Foto: torontograndprixtourist
Toronto ya respira espíritu navideño, y ninguna calle lo demuestra mejor que Inglewood Drive, en el corazón del barrio Moore Park. Cada diciembre, esta tranquila vía residencial se convierte en Kringlewood, un espectáculo urbano donde decenas de enormes Papás Noel inflables se alinean frente a las casas, creando una de las tradiciones más queridas de la ciudad.

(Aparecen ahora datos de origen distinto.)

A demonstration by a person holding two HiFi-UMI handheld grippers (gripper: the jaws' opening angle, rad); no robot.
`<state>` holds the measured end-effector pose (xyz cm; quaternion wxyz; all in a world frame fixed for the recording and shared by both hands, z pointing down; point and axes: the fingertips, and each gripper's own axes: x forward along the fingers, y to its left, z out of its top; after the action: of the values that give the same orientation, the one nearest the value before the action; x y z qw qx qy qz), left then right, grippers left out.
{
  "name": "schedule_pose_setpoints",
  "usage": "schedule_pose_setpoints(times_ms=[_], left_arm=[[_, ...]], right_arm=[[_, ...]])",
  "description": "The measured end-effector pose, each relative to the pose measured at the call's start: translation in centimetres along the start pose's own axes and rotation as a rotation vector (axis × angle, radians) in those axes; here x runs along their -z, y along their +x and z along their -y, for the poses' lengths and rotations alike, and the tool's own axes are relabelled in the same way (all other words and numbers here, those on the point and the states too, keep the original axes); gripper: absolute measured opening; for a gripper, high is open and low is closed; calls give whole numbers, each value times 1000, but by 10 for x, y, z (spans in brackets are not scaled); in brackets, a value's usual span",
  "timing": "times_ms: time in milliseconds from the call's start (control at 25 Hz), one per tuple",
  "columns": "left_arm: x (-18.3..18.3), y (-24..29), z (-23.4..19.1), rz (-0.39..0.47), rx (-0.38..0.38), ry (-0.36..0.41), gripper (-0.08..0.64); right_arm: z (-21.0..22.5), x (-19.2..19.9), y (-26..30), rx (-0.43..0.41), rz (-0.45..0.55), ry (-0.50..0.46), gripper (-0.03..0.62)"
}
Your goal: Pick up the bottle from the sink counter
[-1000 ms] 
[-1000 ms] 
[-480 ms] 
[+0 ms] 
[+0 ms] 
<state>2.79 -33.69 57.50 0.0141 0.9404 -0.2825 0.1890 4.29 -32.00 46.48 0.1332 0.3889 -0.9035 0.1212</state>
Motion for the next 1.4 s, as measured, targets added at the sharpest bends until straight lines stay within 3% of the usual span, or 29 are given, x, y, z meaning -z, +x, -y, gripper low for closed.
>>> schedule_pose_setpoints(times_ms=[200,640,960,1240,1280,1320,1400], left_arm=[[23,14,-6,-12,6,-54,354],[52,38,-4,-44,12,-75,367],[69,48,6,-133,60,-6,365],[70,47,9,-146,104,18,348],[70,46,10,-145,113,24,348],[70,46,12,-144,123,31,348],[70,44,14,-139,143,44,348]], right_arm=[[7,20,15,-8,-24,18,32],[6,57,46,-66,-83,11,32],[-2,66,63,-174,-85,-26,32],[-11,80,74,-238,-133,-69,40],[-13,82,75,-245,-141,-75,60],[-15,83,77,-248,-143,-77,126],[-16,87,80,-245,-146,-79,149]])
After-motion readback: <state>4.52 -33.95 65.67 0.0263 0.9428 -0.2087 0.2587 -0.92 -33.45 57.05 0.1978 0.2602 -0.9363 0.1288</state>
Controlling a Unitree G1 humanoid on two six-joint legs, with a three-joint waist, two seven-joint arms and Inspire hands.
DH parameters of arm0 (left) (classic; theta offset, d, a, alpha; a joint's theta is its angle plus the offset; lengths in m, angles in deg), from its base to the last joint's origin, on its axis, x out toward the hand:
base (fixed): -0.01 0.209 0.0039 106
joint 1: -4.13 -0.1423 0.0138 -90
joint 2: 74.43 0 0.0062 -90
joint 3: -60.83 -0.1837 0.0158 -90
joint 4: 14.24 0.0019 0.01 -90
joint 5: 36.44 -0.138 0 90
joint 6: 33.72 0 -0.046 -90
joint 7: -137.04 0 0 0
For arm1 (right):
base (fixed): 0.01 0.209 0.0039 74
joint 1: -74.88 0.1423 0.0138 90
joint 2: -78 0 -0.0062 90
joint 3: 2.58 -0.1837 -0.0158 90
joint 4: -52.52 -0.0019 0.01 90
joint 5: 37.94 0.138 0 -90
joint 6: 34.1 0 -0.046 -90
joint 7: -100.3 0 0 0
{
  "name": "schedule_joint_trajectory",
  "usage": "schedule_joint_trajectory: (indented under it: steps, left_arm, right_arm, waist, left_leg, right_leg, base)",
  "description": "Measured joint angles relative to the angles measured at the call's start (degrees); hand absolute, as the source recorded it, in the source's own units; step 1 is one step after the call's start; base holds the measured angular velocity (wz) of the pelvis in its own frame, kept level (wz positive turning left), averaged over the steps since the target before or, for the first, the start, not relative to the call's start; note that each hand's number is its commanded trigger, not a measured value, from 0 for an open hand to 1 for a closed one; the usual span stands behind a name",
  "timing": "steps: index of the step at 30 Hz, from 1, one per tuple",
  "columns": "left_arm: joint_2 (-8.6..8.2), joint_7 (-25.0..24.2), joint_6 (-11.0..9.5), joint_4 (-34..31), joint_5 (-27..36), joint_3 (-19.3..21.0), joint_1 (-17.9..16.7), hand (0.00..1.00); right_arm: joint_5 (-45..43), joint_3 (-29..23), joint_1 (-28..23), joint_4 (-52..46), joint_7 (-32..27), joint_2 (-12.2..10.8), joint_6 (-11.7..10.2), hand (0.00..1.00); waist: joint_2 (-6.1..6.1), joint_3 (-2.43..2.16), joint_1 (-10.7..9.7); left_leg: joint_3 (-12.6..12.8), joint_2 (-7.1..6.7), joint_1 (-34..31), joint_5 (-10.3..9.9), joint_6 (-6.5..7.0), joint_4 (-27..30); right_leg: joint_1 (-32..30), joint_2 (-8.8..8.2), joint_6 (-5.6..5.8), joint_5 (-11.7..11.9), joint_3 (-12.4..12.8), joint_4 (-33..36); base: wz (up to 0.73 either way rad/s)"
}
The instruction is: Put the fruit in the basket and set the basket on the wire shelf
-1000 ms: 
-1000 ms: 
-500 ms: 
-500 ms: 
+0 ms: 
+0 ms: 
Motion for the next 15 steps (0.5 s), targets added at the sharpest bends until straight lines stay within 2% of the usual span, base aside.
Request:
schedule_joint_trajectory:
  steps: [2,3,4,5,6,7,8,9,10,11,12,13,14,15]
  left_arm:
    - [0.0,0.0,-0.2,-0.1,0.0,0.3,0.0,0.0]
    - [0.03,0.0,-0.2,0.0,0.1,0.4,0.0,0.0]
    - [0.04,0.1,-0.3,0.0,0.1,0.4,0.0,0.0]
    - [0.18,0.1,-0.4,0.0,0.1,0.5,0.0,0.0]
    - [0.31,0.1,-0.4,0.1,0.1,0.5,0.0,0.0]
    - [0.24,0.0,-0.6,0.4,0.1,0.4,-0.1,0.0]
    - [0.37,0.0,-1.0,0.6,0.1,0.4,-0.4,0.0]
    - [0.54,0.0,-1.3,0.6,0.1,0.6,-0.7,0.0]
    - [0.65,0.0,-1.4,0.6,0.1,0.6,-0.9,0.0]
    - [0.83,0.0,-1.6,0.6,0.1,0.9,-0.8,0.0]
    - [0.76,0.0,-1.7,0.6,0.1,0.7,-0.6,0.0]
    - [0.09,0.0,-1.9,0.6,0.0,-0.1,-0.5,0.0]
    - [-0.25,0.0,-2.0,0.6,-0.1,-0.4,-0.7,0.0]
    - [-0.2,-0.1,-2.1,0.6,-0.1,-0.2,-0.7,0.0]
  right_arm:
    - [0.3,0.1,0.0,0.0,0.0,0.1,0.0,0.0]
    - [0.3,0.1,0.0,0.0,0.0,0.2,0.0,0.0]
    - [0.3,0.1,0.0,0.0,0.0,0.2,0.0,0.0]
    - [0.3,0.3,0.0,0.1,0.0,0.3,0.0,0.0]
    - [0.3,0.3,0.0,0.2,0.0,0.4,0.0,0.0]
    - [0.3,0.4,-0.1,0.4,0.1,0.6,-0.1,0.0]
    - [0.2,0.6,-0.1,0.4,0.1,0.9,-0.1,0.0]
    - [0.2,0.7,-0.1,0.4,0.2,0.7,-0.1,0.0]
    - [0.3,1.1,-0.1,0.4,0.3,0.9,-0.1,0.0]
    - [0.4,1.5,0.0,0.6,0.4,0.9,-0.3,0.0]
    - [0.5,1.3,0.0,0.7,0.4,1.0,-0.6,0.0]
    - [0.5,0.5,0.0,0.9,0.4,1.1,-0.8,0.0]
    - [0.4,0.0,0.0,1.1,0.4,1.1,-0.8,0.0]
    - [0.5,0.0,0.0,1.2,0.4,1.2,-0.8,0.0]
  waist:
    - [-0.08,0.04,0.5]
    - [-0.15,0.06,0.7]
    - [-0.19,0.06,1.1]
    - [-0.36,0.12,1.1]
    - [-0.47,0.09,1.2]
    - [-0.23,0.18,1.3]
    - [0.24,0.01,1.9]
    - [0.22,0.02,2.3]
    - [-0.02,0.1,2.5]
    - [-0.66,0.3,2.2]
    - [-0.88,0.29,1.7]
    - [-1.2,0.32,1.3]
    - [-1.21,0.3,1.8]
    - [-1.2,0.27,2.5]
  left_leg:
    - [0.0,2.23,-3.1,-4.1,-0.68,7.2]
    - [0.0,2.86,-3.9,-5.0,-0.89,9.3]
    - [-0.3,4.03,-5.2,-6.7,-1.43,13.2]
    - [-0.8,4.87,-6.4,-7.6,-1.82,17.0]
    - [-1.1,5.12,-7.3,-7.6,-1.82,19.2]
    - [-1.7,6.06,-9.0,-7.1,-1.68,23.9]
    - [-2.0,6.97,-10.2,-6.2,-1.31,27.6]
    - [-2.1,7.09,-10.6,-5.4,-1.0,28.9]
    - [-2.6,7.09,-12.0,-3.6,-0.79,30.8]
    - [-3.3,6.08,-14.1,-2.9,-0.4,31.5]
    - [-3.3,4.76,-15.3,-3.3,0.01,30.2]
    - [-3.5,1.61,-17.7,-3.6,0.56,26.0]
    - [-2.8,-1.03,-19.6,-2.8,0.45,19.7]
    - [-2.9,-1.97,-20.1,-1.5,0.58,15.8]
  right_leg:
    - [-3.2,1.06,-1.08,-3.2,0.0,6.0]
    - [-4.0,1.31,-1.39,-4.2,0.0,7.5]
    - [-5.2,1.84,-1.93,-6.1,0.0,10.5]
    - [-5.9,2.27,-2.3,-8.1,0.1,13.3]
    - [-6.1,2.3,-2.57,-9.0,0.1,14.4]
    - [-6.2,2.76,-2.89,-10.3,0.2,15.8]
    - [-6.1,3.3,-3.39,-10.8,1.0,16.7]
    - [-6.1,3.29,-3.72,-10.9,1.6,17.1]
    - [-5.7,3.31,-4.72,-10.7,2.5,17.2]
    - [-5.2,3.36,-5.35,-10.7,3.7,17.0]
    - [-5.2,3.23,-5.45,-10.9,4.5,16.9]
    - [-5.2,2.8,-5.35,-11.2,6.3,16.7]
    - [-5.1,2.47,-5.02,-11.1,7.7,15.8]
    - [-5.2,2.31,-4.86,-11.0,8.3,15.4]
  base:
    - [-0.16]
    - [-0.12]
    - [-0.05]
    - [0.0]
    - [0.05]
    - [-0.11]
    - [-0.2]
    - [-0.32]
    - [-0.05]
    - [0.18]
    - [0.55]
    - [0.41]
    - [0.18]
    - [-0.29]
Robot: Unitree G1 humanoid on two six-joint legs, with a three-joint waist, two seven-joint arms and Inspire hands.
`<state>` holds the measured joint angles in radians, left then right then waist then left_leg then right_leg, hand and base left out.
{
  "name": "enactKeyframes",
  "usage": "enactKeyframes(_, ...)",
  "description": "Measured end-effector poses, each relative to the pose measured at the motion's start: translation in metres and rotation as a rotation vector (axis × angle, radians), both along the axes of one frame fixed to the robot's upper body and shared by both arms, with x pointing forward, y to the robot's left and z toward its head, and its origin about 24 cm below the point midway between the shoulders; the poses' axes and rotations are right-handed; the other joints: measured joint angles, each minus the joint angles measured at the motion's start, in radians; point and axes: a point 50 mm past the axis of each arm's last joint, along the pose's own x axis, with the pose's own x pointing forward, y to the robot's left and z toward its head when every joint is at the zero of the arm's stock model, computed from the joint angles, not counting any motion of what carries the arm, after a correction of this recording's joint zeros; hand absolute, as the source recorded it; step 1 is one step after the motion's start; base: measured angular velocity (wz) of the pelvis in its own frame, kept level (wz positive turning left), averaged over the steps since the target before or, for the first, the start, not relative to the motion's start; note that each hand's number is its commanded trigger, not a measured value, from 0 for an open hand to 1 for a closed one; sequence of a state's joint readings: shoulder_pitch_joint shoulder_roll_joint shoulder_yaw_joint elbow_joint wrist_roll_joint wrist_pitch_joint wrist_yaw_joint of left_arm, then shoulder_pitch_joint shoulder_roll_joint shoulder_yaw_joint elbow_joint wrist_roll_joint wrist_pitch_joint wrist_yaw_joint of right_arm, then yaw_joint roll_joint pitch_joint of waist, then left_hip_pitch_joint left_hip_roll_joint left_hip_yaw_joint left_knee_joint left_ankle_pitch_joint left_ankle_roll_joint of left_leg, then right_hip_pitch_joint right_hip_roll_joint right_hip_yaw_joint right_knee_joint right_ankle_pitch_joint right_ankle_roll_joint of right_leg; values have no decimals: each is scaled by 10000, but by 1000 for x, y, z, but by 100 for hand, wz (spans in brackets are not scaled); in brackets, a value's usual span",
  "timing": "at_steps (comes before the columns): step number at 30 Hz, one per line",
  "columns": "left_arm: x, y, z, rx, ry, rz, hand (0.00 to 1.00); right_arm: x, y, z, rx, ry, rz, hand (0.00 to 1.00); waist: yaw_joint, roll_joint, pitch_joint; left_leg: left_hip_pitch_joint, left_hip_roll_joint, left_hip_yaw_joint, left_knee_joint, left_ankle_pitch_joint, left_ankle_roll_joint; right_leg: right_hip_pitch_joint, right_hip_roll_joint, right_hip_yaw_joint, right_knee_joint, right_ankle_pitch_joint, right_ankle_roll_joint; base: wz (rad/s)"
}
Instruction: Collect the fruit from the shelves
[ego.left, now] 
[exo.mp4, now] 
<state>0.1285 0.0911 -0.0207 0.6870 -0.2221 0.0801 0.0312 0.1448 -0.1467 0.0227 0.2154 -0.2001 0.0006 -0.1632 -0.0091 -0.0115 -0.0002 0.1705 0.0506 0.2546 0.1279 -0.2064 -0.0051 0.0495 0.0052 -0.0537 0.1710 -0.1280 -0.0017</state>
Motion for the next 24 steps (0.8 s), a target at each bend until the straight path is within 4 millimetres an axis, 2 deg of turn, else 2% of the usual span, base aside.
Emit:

Lo que comenzó como una simple idea vecinal hoy es uno de los puntos imperdibles del invierno en Toronto. Familias, curiosos y amantes de la Navidad se acercan desde distintos rincones de la ciudad para caminar o conducir por este mágico corredor decorado con Santas de más de 14 pies de altura.
La tradición navideña más querida del vecindario
Todo inició en 2013, cuando la residente Amy Westin colocó un Papá Noel gigante en su jardín “por diversión”, sin imaginar que sentaría las bases de una tradición anual. Con el paso del tiempo, los vecinos comenzaron a sumarse hasta llenar varias cuadras de inflables rojos que hoy son un verdadero ícono de la temporada.
Desde St. Clair East hasta Rosedale Heights, los visitantes pueden disfrutar de un recorrido lleno de color, humor y espíritu festivo. Incluso en años más complicados —como durante la pandemia— Kringlewood se consolidó como un plan seguro y alegre para disfrutar al aire libre.
Cada temporada, cientos de personas pasan a pie o en automóvil para capturar fotos, videos y simplemente contagiarse de la energía navideña que desprenden estos gigantes sonrientes que custodian la calle.